◆ What is needed ◆
For the material below, output exactly the span from the line with "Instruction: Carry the" to the line with "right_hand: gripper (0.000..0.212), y", including both, and nothing besides.

◆ Exercise data ◆
┄┄┄┄┄┄┄┄┄┄
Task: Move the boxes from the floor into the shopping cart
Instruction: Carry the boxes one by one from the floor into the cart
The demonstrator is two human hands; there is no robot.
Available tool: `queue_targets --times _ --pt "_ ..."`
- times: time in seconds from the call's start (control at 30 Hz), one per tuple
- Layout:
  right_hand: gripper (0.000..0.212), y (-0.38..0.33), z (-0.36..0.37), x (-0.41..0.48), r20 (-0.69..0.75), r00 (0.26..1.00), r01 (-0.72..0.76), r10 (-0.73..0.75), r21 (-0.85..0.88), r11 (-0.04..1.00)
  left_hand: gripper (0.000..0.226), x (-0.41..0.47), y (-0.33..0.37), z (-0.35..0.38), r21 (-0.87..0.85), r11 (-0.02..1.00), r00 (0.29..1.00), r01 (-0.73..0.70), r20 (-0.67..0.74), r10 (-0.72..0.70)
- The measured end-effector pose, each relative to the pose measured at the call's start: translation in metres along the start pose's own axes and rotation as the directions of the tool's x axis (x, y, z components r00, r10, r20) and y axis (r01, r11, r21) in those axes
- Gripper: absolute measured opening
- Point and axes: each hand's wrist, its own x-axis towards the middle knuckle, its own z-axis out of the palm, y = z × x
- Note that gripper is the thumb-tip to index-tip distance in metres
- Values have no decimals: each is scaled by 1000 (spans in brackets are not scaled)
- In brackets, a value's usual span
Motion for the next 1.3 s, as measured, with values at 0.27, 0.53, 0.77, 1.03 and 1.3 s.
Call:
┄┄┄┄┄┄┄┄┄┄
◆ Answer for the task ◆
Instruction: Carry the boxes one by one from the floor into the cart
The demonstrator is two human hands; there is no robot.
Available tool: `queue_targets --times _ --pt "_ ..."`
- times: time in seconds from the call's start (control at 30 Hz), one per tuple
- Layout:
  right_hand: gripper (0.000..0.212), y (-0.38..0.33), z (-0.36..0.37), x (-0.41..0.48), r20 (-0.69..0.75), r00 (0.26..1.00), r01 (-0.72..0.76), r10 (-0.73..0.75), r21 (-0.85..0.88), r11 (-0.04..1.00)

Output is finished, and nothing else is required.